How the Netherlands is turning its back on natural gas


Article by Laura Cole for BBC.

Natural gas has provided the Netherlands with cheap heat for generations. As the country’s largest gas field slowly closes down, a wealth of clean alternatives are opening up to keep homes warm.

Gerrit Biert’s feet have never been so warm. Leaning out of his doorway to point out new gas-free construction in his village, he keeps them planted inside. “It’s wonderful,” he says of his low-carbon underfloor heating, a recent addition in his rented house. “And completely off-grid.”

A housing company tore down then rebuilt his home last year as part of a larger project on several streets in the village of Loppersum in Groningen, a northern province in the Netherlands. Biert is especially proud that the rebuild has allowed him to come off the natural gas network. “I have nothing to do with gas anymore,” he says.

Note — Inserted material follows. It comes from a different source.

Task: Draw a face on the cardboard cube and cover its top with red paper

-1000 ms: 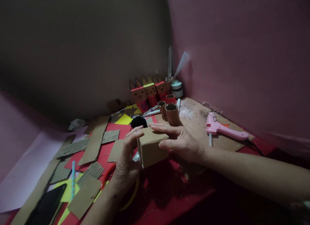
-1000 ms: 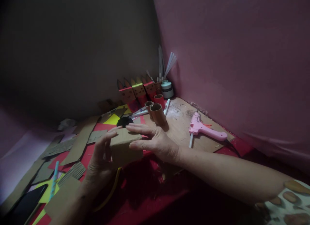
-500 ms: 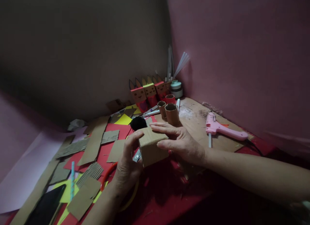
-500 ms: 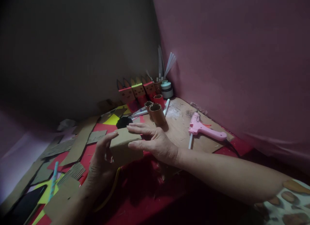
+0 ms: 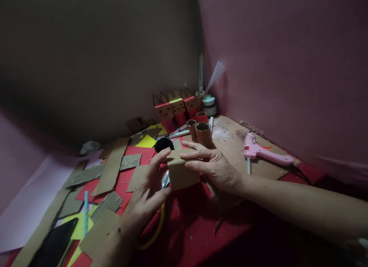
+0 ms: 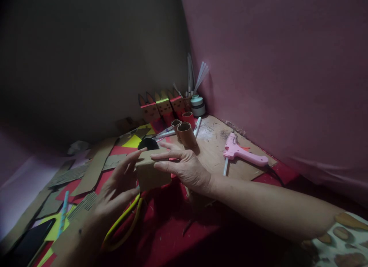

The effort to disconnect from fossil fuels in Loppersum is noteworthy, given its location. The village sits atop the largest deposit of methane, or natural gas, in Europe. The giant reservoir stretches under almost the entire province of Groningen and has fed the country’s gas boilers, electricity plants and heavy industries since the 1960s. But eventually the extraction caused the ground beneath the province to sink. As a result, earthquakes have increased in force and frequency across the north in the last few decades, damaging many of the homes.